** TASK GOAL **
Within the entries that follow, show each line where the word "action" occurs.

** RECORDS FOR THE TASK **
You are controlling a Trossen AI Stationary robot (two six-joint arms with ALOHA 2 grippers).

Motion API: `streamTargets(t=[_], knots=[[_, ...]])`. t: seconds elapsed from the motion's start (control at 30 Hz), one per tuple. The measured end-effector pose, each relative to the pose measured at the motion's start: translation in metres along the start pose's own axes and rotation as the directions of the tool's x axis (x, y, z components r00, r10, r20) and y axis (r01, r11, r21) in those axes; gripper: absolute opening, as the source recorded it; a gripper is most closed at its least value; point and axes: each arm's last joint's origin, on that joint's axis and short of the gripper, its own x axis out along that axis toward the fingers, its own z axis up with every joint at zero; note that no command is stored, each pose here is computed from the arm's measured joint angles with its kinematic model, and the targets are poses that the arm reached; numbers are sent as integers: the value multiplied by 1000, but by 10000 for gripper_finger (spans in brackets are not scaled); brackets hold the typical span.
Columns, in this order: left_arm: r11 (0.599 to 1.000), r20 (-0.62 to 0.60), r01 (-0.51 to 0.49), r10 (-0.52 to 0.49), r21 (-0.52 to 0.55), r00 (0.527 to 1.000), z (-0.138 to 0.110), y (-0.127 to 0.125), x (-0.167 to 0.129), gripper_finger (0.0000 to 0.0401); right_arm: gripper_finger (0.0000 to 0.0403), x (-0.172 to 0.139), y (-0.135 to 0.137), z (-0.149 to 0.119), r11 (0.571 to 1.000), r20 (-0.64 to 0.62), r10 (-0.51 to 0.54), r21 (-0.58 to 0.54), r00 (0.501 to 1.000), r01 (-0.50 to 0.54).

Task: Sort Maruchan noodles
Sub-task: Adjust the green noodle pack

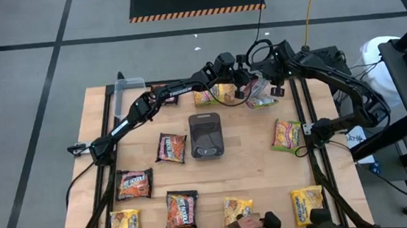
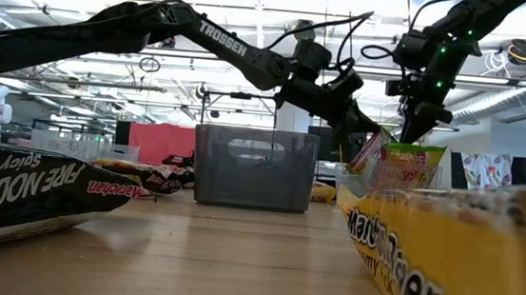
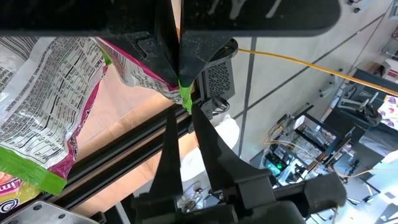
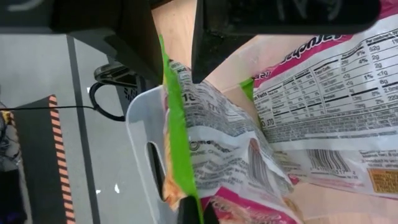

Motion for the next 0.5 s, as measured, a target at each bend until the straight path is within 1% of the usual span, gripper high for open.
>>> streamTargets(t=[0.2, 0.4, 0.5], knots=[[1000, 0, 0, 0, 0, 1000, 0, 0, 0, 1, 77, 7, -1, 1, 1000, -13, 14, 1, 1000, -14], [1000, 0, -1, 1, 0, 1000, 0, 0, 0, 1, 77, 13, -5, 3, 999, -21, -32, 10, 999, 32], [1000, 0, -1, 1, 0, 1000, 0, 0, 0, 1, 77, 16, -5, 3, 999, -31, -26, 17, 999, 27]])
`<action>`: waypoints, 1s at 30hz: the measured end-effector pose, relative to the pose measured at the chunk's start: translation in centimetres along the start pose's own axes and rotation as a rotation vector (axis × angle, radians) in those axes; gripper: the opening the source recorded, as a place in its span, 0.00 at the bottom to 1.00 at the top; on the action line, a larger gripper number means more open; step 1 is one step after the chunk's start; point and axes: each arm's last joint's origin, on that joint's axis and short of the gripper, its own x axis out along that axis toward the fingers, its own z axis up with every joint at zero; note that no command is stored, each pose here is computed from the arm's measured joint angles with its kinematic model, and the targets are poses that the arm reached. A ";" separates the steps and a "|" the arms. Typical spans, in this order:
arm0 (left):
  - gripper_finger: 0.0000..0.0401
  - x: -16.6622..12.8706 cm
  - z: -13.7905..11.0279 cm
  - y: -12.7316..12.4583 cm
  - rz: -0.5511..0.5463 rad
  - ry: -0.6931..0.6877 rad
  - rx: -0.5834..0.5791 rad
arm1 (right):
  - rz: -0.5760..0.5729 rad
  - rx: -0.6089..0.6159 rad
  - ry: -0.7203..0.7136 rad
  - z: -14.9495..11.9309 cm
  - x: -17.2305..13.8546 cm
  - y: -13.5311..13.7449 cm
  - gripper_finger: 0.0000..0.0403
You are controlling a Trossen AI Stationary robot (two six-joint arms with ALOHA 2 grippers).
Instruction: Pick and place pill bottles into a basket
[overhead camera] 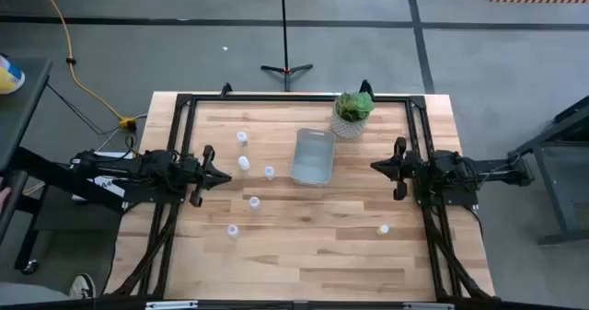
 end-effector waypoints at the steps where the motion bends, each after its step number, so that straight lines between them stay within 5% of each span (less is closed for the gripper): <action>1: 0.14 0.0 0.0 0.0 0.000 0.000 0.000 | 0.000 0.000 0.000 0.0 0.0 0.0 0.02; 30: 0.14 0.0 0.0 0.0 0.000 0.000 0.000 | 0.000 0.000 0.000 0.0 0.0 0.0 0.01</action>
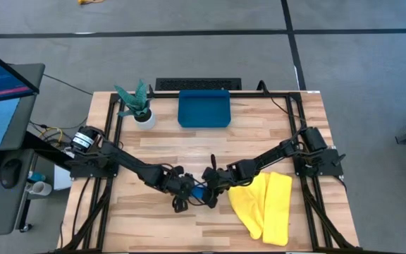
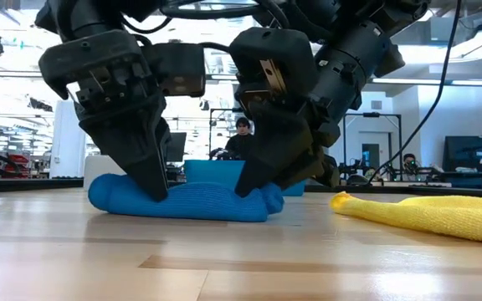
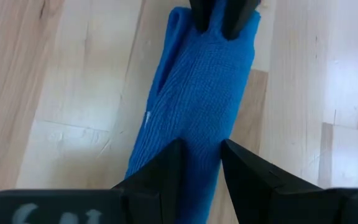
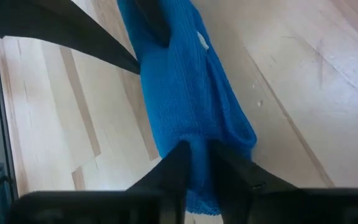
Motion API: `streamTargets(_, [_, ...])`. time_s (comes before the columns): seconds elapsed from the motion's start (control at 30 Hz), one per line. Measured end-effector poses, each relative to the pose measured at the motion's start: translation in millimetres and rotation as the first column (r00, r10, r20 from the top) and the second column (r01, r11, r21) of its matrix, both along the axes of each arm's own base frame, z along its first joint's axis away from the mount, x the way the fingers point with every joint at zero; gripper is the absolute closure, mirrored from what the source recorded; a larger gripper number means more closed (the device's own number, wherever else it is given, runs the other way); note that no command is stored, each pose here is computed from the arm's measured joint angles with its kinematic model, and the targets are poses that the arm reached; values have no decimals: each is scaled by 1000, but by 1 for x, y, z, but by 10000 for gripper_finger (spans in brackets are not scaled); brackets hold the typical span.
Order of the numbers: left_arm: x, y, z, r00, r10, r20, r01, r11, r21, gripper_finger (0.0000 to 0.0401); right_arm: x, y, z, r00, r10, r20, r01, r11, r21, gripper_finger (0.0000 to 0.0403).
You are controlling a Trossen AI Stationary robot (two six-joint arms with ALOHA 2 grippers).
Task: Roll microfiber towels into tight, uniform cylinder then place into a basket
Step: Roll the blue microfiber towel, then put the rolled blue microfiber towel into the blue bin
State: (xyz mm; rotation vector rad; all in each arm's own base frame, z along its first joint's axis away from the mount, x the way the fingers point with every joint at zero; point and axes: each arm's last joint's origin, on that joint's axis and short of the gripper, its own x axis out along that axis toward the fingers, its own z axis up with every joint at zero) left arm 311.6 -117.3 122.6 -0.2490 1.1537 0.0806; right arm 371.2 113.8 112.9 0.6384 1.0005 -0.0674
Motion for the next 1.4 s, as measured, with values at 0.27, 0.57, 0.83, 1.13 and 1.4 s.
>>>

** EXERCISE SOLUTION **
`<action>`: waypoints, 1s at 30hz: the measured end-effector pose, relative to the pose measured at the chunk's start: translation in centimetres along the start pose's own axes and rotation as a rotation vector (axis × angle, radians) in those axes; gripper: the opening the source recorded, as a place in its span, 0.00 at the bottom to 1.00 at the top; on the action line, a larger gripper number means more open; step 1 is one step after the chunk's start; point and axes: each arm's last joint's origin, on that joint's axis and short of the gripper, its own x axis out along that axis toward the fingers, its own z axis up with every joint at zero; note that no command is stored, each pose here is computed from the arm's measured joint angles with its kinematic model, and the targets are poses that the arm reached. A ";" separates the steps and a "|" the arms. Typical spans, in this order:
 end-effector waypoints at the steps where the motion bends, each after its step number, so that straight lines between them stay within 5% of each span (less is closed for the gripper): <action>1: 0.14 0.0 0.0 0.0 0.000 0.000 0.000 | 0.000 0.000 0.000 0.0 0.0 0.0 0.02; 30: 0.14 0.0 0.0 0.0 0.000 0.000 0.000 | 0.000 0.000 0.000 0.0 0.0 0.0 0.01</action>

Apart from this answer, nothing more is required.